(Records from a data source)
● ● ●

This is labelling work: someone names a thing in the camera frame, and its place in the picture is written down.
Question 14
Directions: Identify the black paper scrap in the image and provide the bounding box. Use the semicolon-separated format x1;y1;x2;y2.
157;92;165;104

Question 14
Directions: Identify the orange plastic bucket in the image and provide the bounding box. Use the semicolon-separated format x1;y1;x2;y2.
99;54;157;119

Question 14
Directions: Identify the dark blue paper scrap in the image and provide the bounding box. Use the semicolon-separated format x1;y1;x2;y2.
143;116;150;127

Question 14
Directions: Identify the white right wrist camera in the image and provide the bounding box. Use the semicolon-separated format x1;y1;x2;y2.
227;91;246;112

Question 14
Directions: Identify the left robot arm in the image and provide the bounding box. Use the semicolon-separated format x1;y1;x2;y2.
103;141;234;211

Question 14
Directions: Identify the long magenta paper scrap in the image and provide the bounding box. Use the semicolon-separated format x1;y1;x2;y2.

● ● ●

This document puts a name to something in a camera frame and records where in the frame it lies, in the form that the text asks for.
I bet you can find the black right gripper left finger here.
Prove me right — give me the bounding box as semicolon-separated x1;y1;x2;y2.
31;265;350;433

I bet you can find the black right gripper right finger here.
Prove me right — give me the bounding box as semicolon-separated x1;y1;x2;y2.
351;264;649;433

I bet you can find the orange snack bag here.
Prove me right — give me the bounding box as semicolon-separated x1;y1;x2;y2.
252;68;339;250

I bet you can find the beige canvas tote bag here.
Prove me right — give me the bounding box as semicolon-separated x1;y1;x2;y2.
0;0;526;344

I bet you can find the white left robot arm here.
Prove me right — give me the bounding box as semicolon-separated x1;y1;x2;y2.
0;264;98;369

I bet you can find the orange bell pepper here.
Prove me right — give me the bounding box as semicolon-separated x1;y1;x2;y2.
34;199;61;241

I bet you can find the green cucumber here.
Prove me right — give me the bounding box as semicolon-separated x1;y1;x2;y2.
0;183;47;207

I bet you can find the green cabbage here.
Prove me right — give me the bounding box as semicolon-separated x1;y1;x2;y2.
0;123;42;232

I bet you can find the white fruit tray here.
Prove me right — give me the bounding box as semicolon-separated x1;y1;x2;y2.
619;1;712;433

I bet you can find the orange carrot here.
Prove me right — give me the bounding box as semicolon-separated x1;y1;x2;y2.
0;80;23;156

● ● ●

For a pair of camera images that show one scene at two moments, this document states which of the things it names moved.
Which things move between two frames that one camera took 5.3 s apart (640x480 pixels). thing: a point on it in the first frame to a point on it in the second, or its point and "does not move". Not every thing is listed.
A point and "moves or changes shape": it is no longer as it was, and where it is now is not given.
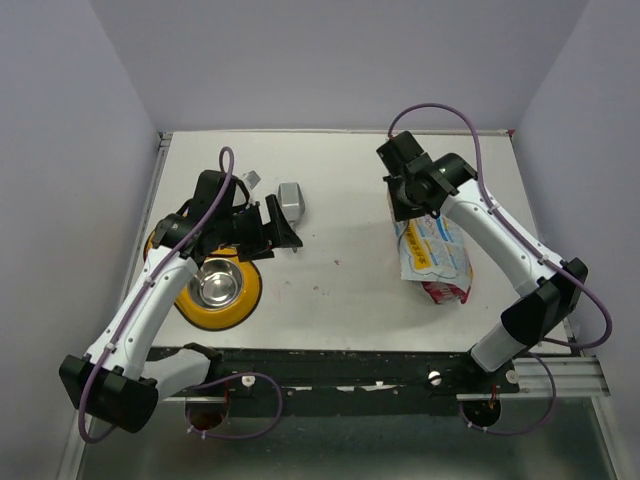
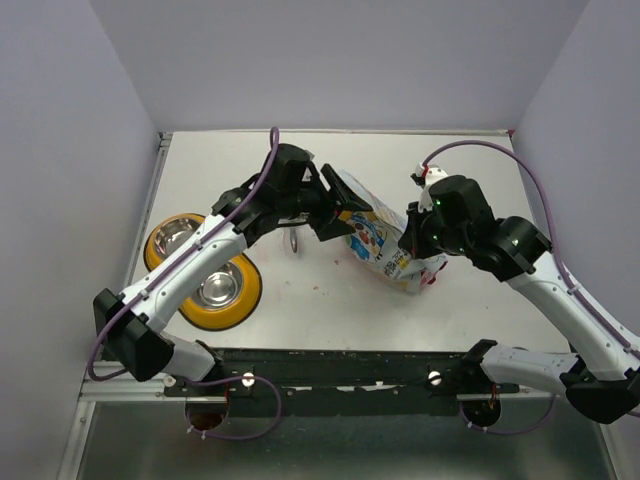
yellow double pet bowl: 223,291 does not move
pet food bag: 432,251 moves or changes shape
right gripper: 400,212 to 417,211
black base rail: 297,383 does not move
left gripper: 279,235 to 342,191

● ● ●

Looking at the records above, say how many lines hold the string "things". Write nothing but the number.

_SOLVED PROBLEM_.
2